### TASK ITEM
A word-for-word copy is required of the line containing "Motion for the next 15" and of each line after it in the material below, through the last one.

[[ DATA TO PROCESS open ]]

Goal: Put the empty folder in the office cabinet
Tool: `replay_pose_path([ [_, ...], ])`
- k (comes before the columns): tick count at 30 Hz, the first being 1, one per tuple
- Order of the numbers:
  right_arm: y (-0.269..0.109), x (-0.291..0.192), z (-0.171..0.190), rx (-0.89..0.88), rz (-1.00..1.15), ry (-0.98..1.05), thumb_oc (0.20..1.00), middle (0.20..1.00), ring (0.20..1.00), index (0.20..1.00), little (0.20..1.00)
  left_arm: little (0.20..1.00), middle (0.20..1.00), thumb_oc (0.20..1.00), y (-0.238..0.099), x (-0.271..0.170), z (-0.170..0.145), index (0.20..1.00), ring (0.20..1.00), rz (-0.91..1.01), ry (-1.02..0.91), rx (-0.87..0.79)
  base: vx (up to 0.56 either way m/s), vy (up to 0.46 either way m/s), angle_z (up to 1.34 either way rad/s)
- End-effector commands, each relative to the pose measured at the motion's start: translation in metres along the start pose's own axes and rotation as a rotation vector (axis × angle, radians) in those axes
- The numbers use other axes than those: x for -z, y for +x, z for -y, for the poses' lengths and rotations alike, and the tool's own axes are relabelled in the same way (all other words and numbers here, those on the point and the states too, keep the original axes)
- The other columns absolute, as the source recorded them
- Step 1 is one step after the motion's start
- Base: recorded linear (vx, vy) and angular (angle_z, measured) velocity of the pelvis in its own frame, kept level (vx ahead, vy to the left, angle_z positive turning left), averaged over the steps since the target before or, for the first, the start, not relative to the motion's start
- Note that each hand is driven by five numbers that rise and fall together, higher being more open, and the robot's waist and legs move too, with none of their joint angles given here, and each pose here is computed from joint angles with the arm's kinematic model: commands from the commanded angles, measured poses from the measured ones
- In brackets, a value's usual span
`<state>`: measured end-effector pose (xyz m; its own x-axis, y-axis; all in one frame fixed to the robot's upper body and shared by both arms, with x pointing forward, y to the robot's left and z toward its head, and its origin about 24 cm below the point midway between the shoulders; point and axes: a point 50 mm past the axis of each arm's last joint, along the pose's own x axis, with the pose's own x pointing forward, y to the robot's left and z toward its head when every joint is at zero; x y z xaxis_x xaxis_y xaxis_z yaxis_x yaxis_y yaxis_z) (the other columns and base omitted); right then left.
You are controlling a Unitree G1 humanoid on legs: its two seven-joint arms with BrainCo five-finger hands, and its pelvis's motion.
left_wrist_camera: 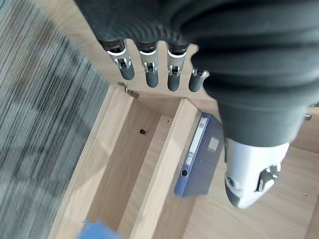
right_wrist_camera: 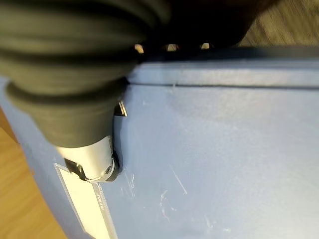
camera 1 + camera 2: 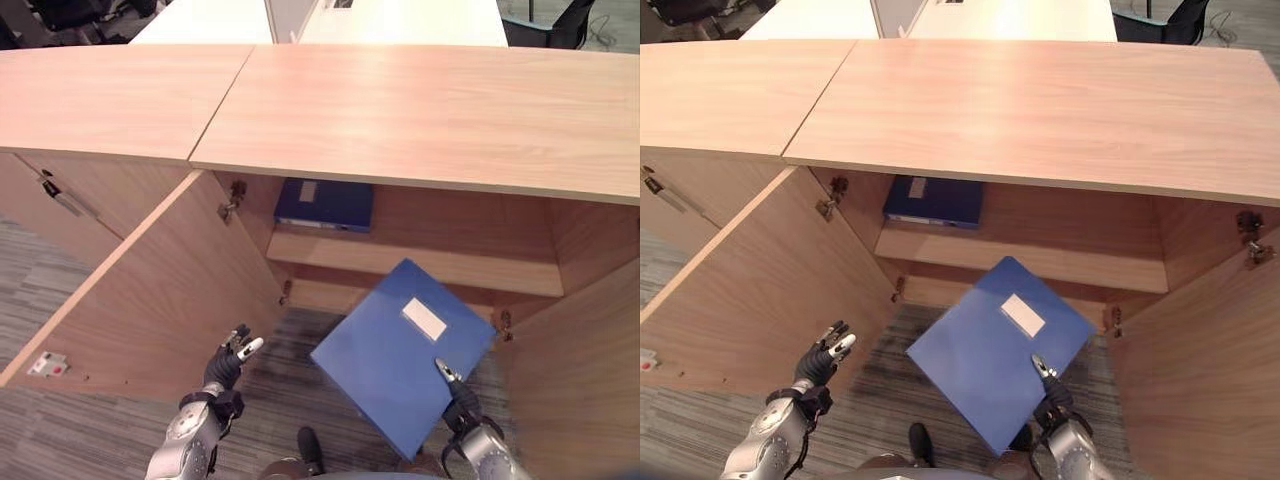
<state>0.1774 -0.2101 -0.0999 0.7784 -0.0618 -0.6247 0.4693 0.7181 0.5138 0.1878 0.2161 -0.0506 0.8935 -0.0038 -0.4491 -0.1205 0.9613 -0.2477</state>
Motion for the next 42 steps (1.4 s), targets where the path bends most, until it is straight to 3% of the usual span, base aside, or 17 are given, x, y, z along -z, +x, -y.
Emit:
replay_pose_path([
  [1,0.005,-0.024,-0.022,-0.099,0.106,-0.014,0.200,0.200,0.200,0.200,0.200,1.000,1.000,1.000,-0.008,-0.015,-0.010,1.000,1.000,0.074,0.073,-0.019,0.06,0.215,-0.16],
  [9,0.009,-0.041,-0.047,-0.173,0.181,0.014,0.200,0.200,0.200,0.200,0.200,1.000,1.000,1.000,-0.016,-0.009,-0.021,1.000,1.000,0.027,0.095,-0.029,0.03,0.094,-0.47],
  [15,0.004,-0.068,-0.051,-0.187,0.304,0.059,0.200,0.200,0.200,0.200,0.200,1.000,1.000,1.000,-0.012,-0.007,-0.013,1.000,1.000,0.033,0.104,-0.010,0.12,-0.109,-0.22],
  [25,0.002,-0.081,-0.048,-0.180,0.335,0.057,0.200,0.200,0.200,0.200,0.200,1.000,1.000,1.000,-0.009,0.003,-0.006,1.000,1.000,0.010,0.018,-0.013,0.11,-0.212,0.11],
  [34,0.000,-0.113,-0.066,-0.224,0.432,-0.008,0.200,0.200,0.200,0.200,0.200,1.000,1.000,1.000,-0.011,0.011,0.003,1.000,1.000,-0.015,-0.022,0.001,0.09,-0.129,0.02],
  [42,0.005,-0.099,-0.079,-0.249,0.394,0.059,0.200,0.200,0.200,0.200,0.200,1.000,1.000,1.000,-0.018,0.018,0.001,1.000,1.000,-0.061,0.068,0.031,0.24,0.196,-0.32],
])
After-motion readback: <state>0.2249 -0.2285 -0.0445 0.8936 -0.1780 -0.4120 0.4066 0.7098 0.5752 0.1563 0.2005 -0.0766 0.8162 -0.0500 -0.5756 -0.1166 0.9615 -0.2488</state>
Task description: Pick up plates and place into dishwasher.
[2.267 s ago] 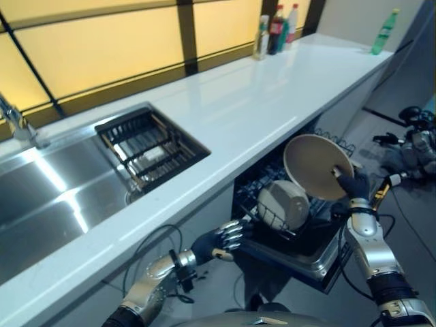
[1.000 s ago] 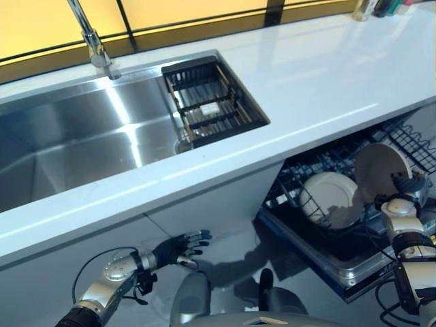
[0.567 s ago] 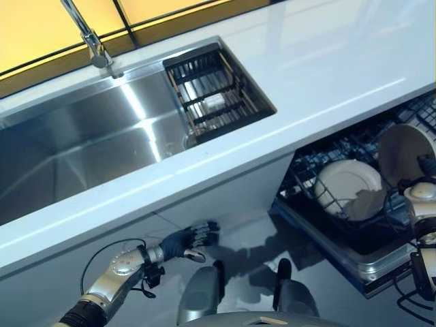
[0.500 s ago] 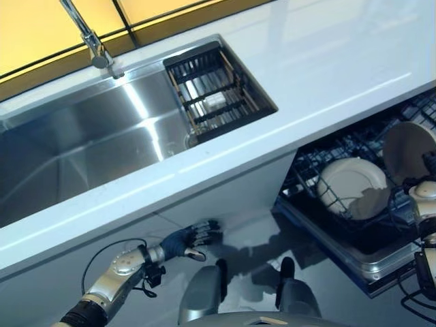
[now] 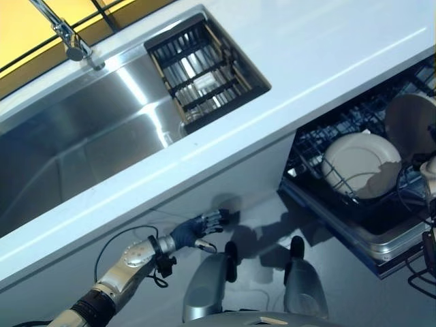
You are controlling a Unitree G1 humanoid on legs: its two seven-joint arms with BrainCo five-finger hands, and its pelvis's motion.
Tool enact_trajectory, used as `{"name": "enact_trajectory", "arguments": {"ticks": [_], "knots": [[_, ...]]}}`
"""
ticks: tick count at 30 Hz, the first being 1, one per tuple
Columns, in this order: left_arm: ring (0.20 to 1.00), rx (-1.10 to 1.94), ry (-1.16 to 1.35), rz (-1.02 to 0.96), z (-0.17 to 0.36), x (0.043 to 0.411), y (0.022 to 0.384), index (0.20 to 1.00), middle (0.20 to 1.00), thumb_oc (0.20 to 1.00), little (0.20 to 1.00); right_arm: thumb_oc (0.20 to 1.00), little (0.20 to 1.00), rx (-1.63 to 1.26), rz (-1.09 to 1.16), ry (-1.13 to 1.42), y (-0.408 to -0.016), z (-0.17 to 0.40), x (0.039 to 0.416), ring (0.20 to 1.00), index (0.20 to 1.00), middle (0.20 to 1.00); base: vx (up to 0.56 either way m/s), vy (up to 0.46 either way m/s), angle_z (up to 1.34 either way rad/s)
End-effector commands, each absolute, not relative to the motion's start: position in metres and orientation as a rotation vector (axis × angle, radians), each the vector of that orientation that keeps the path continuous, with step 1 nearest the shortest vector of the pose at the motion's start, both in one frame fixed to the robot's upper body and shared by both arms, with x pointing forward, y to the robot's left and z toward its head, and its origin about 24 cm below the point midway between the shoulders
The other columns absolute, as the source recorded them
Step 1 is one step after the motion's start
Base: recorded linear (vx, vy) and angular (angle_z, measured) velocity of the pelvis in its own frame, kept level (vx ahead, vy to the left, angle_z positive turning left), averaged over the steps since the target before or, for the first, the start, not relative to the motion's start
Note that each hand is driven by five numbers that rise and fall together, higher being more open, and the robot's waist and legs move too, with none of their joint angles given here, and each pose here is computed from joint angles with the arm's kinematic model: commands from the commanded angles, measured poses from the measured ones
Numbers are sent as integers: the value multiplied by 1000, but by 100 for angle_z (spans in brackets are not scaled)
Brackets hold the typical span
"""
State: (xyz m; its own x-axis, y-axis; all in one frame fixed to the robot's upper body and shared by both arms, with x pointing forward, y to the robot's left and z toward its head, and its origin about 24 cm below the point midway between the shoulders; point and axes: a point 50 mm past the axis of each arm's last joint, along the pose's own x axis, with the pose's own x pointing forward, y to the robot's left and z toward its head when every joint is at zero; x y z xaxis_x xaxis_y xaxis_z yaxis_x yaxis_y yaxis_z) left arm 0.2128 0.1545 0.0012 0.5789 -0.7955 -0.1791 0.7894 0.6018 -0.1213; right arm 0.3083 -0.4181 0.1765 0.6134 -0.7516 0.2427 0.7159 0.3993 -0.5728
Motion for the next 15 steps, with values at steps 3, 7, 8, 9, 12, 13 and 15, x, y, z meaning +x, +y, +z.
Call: {"name": "enact_trajectory", "arguments": {"ticks": [3, 7, 8, 9, 12, 13, 15], "knots": [[1000, -108, 83, -959, 23, 207, 137, 1000, 1000, 1000, 1000, 200, 200, -737, -914, -118, -411, 224, 319, 200, 200, 200, -23, -9, 0], [1000, -102, 56, -955, 28, 209, 136, 1000, 1000, 1000, 1000, 200, 200, -719, -918, -124, -409, 231, 322, 200, 200, 200, -46, -44, 2], [1000, -98, 52, -954, 29, 210, 136, 1000, 1000, 1000, 1000, 200, 200, -714, -916, -120, -408, 231, 323, 200, 200, 200, -45, -57, 2], [1000, -93, 44, -953, 30, 211, 136, 1000, 1000, 1000, 1000, 200, 200, -703, -910, -110, -406, 229, 325, 200, 200, 200, -50, -61, 1], [1000, -75, 29, -954, 33, 213, 136, 1000, 1000, 1000, 1000, 200, 200, -670, -898, -72, -405, 223, 327, 200, 200, 200, -33, -53, 1], [1000, -70, 26, -952, 33, 213, 135, 1000, 1000, 1000, 1000, 200, 200, -659, -896, -59, -405, 220, 327, 200, 200, 200, -7, -35, 5], [1000, -64, 27, -944, 34, 214, 136, 1000, 1000, 1000, 1000, 200, 200, -636, -890, -41, -406, 217, 328, 200, 200, 200, 0, -21, 4]]}}
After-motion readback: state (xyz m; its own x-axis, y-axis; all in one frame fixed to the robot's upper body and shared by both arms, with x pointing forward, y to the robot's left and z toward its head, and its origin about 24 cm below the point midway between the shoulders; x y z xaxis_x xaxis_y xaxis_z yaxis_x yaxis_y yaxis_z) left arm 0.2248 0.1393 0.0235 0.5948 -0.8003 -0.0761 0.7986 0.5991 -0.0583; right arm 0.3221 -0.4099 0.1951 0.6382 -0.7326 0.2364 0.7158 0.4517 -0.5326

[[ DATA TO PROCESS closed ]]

### OUTPUT OF THE TASK
Motion for the next 15 steps, with values at steps 3, 7, 8, 9, 12, 13 and 15, x, y, z meaning +x, +y, +z.
Call: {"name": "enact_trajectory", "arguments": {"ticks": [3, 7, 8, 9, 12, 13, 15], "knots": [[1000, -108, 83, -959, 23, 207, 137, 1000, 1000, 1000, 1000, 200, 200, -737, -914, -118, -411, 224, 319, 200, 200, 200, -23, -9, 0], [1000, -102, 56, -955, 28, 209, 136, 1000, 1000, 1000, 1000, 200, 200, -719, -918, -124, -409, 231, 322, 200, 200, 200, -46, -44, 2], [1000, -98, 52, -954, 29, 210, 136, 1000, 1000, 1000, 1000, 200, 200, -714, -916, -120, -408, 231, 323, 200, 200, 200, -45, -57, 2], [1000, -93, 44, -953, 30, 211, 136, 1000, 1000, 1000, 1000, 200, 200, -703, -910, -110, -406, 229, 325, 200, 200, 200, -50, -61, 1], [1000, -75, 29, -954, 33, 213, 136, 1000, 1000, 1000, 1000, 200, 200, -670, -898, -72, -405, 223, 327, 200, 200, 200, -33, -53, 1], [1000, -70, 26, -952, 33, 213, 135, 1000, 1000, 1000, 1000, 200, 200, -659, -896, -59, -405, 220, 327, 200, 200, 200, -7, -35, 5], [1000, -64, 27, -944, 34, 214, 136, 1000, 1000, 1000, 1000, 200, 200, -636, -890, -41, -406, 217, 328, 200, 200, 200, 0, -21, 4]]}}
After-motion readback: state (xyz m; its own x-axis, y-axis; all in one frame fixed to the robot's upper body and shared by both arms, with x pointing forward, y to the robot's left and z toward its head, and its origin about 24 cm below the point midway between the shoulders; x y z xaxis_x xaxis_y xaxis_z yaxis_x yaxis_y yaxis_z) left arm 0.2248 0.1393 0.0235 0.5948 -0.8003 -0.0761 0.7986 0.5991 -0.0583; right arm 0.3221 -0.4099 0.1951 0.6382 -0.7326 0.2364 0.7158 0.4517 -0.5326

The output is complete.